Revolution – Almost But Not Quite
Two aspects came to mind from the conversation between the translator Donald Nicholson-Smith and the art historian Timothy J Clark: one was the challenge of ‘translation’, the other the revival of interest in ’68.
Transposition
The occasion was Nicholson-Smith’s new English translation – ‘The Revolution of Everyday Life’ – of the “Traite de savoir-vivre a l’usage des jeunes generations” by Raoul Vaneigem. They debated the radical ideas, as well as the stylistic merits of the situationists with a full house at the London Review of Books on 26 March 2013.
Both were past members of the British section of ‘Situationist International’, and inspired by the radicalism of Guy Debord and Raoul Vaneigem. They thought that the failure of ‘Situationist International’ was that its politics of non acceptance did not translate into the Anglo-Saxon world. This remark is relevant to the whole debate about the possibilities and limitations of translating one world into another. While ideas may be universal culture is not. The same applies to language, which is defined by, and defining culture, each with its irreducible core, its uniqueness encapsulated in its own expression of ideas, in its lived existence. The ultimate ‘reserved verbal space’ is poetry, a creative mode of expression unique to each poet. It needs a poet to translate poetry, as did Stephane Mallarme and Edgar Allan Poe who translated each other’s poems. In some ways, both Vaneigem and Debord considered themselves poets and thus free to use or reinvent language. For Vaneigem, “savoir vivre’ means knowing how not to give an inch in the struggle against renunciation”. This is ironic considering that ‘savoir vivre’ in the conventional wisdom of French bourgeoisie meant knowing how to behave in good society, in their society, critiqued by Debord In “The Society of the Spectacle”.
In a similar way, a translator does not only need a good command of the two languages between which he navigates, but also knowledge and experience of their respective cultures, ways of life and, in the case of Nicholson-Smith, situationism and the thinking, position in society and politics of the situationists whom he translated. Or rather, he chose to ‘transpose’ the variegate style and substance of the situationists into his own Anglo-Saxon world of concepts, mores and verbal expression. This re-rendering of the writing of these authors in his own idiom was precisely what more literally translators such as Len Bracken were reproaching him in ‘turning gold into lead’. http://www.lenbracken.com/gold.html
Not only has each language its own structure, syntax, grammar and vocabulary of very different proportions, but it also depends on how it is coded and legitimised. The French Academy decides whether a word is French or not, thus formal French enjoys a strong position. It should not be forgotten though, that during the period of the situationists the subversive and unconventional writing of Louis Ferdinand Celine, Jean Genet, Raymond Queneau, Samuel Beckett, Henri Miller and many others was popular among the activist of ’68 who, moreover, coined their own language among themselves, not to mention the colloquial language of the workers in the car factories on the outskirts of Paris. In this way, the official French language was under attack as a protestation against the disciplinarian state.

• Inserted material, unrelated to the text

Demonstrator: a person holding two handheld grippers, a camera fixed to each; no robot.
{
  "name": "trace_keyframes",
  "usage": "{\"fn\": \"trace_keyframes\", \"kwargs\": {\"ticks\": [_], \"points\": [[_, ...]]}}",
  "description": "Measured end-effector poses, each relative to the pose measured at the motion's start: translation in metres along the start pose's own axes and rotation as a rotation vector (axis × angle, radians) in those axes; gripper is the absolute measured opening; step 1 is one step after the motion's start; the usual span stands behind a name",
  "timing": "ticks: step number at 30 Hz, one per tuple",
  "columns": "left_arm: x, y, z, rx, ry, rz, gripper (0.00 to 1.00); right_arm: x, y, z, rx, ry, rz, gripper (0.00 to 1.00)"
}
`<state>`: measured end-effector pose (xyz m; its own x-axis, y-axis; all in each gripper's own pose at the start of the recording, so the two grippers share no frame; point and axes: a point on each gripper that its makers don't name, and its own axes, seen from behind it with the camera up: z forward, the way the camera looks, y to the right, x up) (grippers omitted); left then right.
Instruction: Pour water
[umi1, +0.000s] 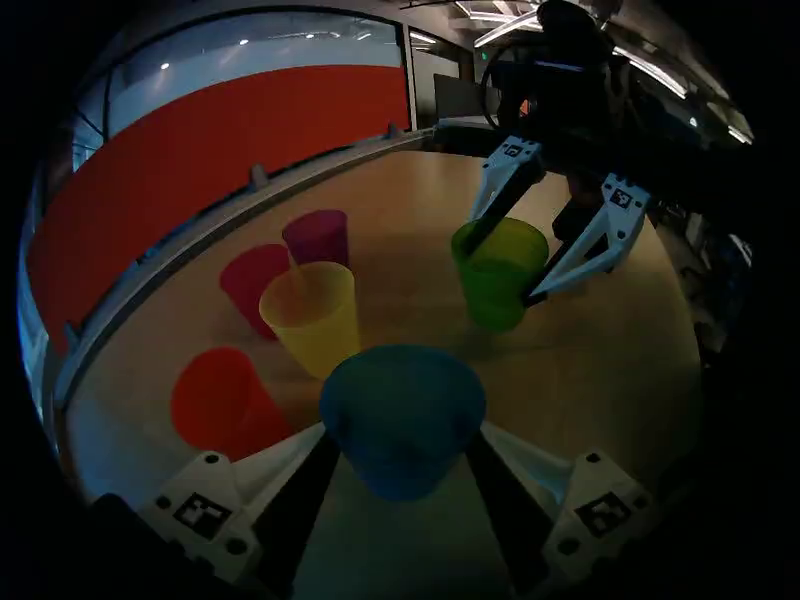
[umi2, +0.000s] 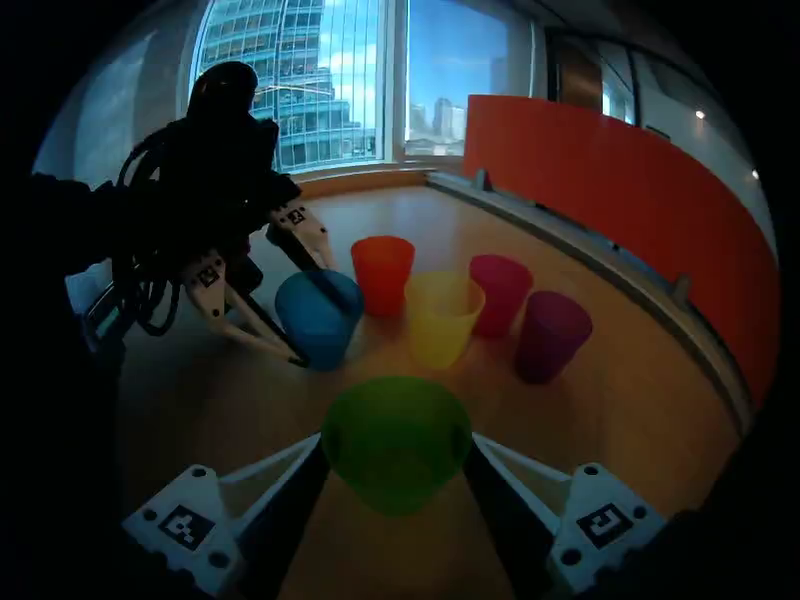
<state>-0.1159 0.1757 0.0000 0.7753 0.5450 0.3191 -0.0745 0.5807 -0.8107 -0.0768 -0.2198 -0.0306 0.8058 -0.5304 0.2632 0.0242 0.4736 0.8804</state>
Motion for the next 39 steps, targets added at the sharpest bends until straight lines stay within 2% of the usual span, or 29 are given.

Despite their claim to complete refutation of convention, the situationists did not emerge from the big bang. They were influenced by the surrealists, the existentialists, the anarchists and other movements, besides being widely read in the literature of their own bourgeois culture. Nor were they the only ‘revolutionaries’ during the turmoil leading to ’68 which were fomented by students from contradictory political affiliations, conflicting trade unions, an ambiguous communist party and many worker factions.
The ghost of ‘68: the passage of time
Half a century has passed since them. Notwithstanding that they belonged respectively to Belgian and French culture, Raoul Vaneigem wrote ‘The Revolution of Everyday Life’ and Guy Debord “The Society of the Spectacle” (la society du spectacle) 50 years ago and published them in 1967, just before the pre-revolutionary times of ’68, when non conformist ideas and insubordination of workers culminated in the largest ever general strike in France and the near collapse of the state. However, the situation returned to ‘normal’ as quickly as it has arisen. What is the meaning of these situationist writings now, arguably in a new pre-revolutionary phase of social change, at a new trough of Kondratieff’s waves?
It is interesting to note that frequent references are being made to ’68 – as opposed to any other movement – in debates about the protests of the ‘indignados’ in Spain, ‘Occupy’ in New York, London and sporadically worldwide, the student demonstrations in London in 2010 and the riots in 2011. While the question remains unanswered why ’68 never developed into a full social revolution it was discovered that rebellions at that time were far more widespread than just in Paris, Germany, Italy or the UK and were prolonged by the working class long after the students had returned to their classrooms and de Gaulle had regained power with a landslide. The jury is still out about the popular responses that may yet emerge to the increasingly ruthless raids by the neo-liberals on the nest eggs of unsuspecting wage earners who were saving to take care of their future themselves.